78. Magic Under Glass by Jaclyn Dolamore (2009)

Length: 225 pages
Genre: Young Adult Fantasy

Started: 08 December 2015
Finished: 15 December 2015

Where did it come from? The library booksale.
Why do I have it? I remember hearing about it when it came out because of the whitewashing of the cover, so I picked up a copy (with the whitewashed cover, alas) when I saw one at the library book sale.
How long has it been on my TBR pile? Since 30 May 2013.

Playing piano
is not top of my list for
my automaton.

Summary: Nimira grew up in a palace, but is now working as a music-hall girl in a country far from her home. But she catches the eye of a wealthy gentleman, who is also a sorcerer, who hires her away from the music hall to come live at his estate, and perform duets with the piano-playing automaton he owns. At first, Nimira is somewhat hesitant around the thing – his movements are so lifelike that it’s hard to believe he’s nothing more than machinery, and all the servants claim that he’s haunted. And that’s just one of the secrets and rumors that the house seems to hold, and its master is not forthcoming, even as he begins wooing Nimira. Master Parry is not unkind, but Nimira doesn’t love him in return… but when she uncovers his most dangerous secrets, she may have put them all – and the fate of the magical world itself – into deepest jeopardy.
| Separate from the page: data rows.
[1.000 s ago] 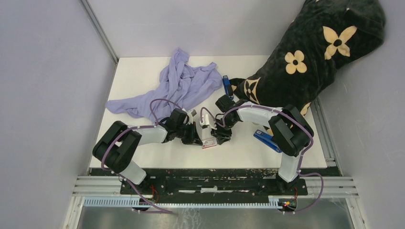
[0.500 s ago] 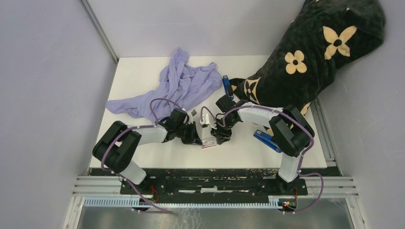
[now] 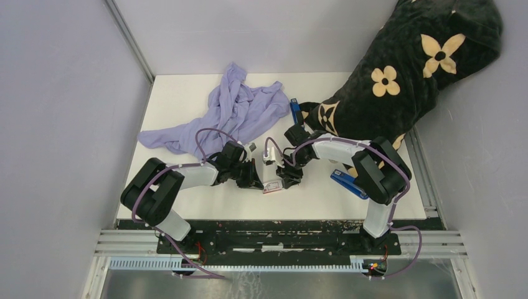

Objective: Unload the staples from the stapler
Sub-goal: Close the staple box at the center of the board.

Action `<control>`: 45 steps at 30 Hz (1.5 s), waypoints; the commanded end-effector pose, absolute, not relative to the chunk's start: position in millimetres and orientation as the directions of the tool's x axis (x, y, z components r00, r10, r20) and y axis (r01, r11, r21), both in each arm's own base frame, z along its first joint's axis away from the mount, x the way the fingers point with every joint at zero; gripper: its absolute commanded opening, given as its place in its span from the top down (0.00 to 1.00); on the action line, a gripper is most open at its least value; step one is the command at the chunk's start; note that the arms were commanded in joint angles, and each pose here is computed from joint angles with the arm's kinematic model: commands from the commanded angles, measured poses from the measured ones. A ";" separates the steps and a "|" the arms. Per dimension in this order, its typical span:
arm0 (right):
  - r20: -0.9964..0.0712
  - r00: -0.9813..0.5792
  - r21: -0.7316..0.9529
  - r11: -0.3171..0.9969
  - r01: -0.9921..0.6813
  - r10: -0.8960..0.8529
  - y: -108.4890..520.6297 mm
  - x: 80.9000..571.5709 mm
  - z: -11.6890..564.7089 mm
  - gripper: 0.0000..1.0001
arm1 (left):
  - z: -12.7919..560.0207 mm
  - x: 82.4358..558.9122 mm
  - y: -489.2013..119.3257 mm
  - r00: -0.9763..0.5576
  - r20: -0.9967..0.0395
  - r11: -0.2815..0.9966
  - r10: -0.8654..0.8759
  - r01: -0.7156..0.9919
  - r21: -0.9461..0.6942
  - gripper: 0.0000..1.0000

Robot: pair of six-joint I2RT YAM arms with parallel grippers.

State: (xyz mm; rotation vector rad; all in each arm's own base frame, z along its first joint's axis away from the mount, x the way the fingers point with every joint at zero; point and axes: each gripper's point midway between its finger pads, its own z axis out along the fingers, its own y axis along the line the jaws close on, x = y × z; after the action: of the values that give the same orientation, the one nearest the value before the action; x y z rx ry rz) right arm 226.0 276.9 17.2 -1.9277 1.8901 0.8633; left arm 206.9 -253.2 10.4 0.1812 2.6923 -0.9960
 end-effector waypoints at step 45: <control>-0.635 0.156 -0.032 -0.176 -0.984 -0.757 295.3 240.8 20.8 0.86 | 56.5 185.5 -228.3 -0.892 -0.442 0.701 -0.089 0.260 -0.664 0.97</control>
State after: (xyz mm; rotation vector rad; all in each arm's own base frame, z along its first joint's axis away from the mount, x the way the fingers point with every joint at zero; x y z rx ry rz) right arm 232.7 290.1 15.7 -2.0100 1.7035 0.7361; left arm 181.8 -230.8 50.5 0.1695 2.4869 -1.0665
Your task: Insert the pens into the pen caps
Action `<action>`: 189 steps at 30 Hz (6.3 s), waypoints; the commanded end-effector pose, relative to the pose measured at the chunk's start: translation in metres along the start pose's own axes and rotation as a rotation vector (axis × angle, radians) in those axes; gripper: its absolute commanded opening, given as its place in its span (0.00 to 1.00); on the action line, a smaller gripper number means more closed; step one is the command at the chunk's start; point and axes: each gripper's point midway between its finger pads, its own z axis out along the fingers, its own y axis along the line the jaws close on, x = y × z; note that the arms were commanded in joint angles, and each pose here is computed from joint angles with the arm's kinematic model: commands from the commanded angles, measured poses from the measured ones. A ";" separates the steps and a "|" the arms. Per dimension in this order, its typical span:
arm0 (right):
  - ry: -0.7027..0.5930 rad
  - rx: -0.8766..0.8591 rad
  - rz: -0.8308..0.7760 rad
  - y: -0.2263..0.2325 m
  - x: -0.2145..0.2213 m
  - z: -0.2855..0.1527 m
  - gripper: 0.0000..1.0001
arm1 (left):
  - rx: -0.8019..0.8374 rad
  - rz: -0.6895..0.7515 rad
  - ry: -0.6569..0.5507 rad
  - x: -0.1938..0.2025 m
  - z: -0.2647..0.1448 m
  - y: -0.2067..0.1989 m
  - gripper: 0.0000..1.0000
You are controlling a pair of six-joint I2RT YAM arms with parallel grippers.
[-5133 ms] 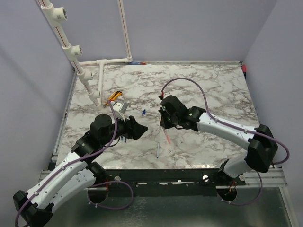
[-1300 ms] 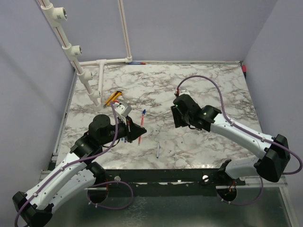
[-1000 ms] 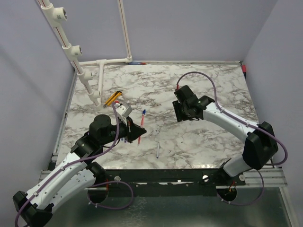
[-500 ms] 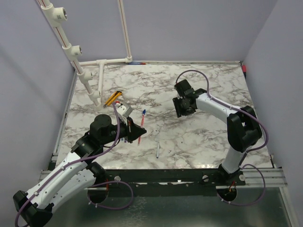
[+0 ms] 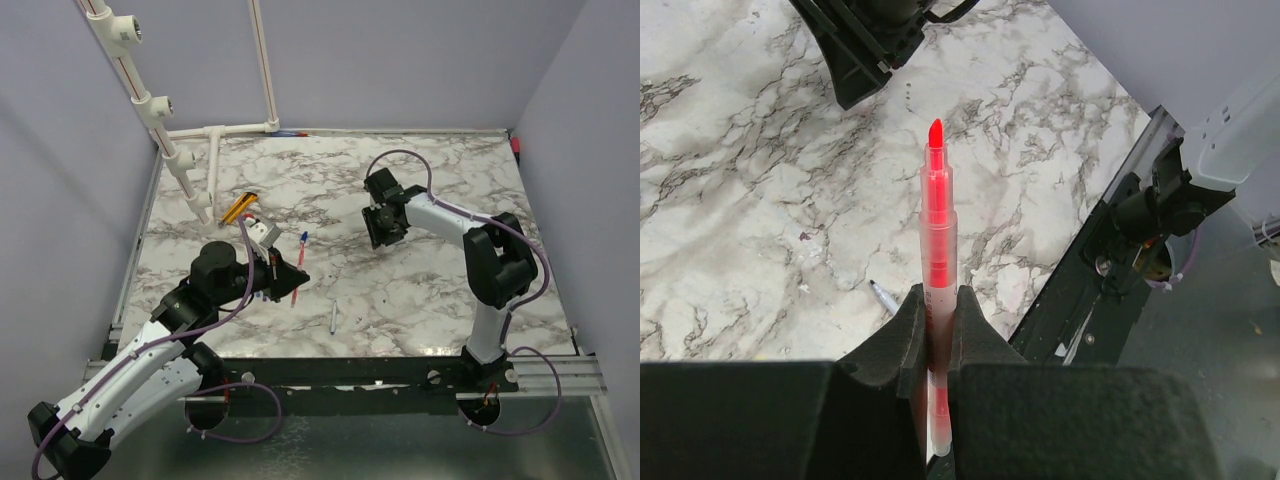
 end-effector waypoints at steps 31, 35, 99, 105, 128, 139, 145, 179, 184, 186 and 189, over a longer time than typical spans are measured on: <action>0.090 0.029 -0.014 -0.008 0.031 0.025 0.01 | -0.024 -0.004 0.041 0.010 0.005 0.009 0.00; 0.059 0.027 0.005 -0.008 0.029 0.015 0.01 | -0.021 -0.007 0.041 0.010 0.005 0.008 0.00; -0.958 -1.214 -0.259 0.232 -0.001 -0.366 0.01 | 0.494 -0.005 -0.187 -0.010 -0.022 -0.079 0.00; -0.970 -1.195 -0.249 0.231 -0.001 -0.362 0.01 | 0.506 -0.003 -0.193 -0.011 -0.024 -0.081 0.00; -0.958 -1.193 -0.270 0.236 0.010 -0.359 0.01 | 0.516 -0.001 -0.211 -0.012 -0.027 -0.085 0.00; -0.976 -1.162 -0.259 0.232 0.010 -0.358 0.01 | 0.520 0.001 -0.220 -0.013 -0.029 -0.086 0.00; -0.960 -1.179 -0.275 0.237 0.014 -0.358 0.01 | 0.517 -0.001 -0.221 -0.013 -0.029 -0.086 0.00; -1.032 -1.146 -0.255 0.234 0.007 -0.377 0.01 | 0.519 -0.002 -0.219 -0.012 -0.029 -0.087 0.00; -1.055 -1.130 -0.237 0.229 0.004 -0.379 0.01 | 0.521 -0.003 -0.214 -0.011 -0.028 -0.087 0.00; -1.060 -1.126 -0.235 0.228 0.004 -0.379 0.01 | 0.521 -0.003 -0.214 -0.011 -0.028 -0.087 0.00; -1.051 -1.118 -0.235 0.229 0.004 -0.375 0.01 | 0.521 0.000 -0.217 -0.012 -0.028 -0.087 0.00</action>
Review: This book was… fine. It was quick and neat and not bad, but nothing about it grabbed me as particularly special, either. The jacket copy says “For fans of Libba Bray and Charlotte Brontë,” and both of those comparisons are appropriate (in fact, the comparison to Jane Eyre is maybe a little TOO on the nose.) But like Libba Bray’s A Great and Terrible Beauty series (which is almost certainly what’s being referenced…. not her quirkier books like Beauty Queens or Going Bovine), I had a hard time getting invested in the characters or absorbed into the story, or the world it was depicting. The worldbuilding didn’t feel concrete or specific enough to make me care, and since the story is limited to the POV of an outsider character who is limited in what she can know and what she can discover, it was hard to get a feel for the bigger picture – how did magic work, what was the history of the politics and how did magic fit in to that, etc. That meant that it was hard to feel the weight of most of the story events, since we didn’t know enough about the world to really understand the ramifications of Nimira’s decisions. I did think the romance part of the story was sweet, if predictable and kind of rushed. Overall, this felt… *young* to me, almost bordering on mid-grade rather than YA, and while sometimes that can work for me, in this case it just felt too simplified in pretty much all of its aspects to be really satisfying, and too light to leave much of an impression. 3 out of 5 stars.

Recommendation: I feel like I’ve read other fantasy of manners novels that do what this book attempts to, but with more life to them (Newt’s Emerald comes to mind among recent reads). This one may be best for fans of Gothic novels who don’t want the secrets lurking in the attic to actually be anything scary or suspenseful but do want a little clockwork mixed in.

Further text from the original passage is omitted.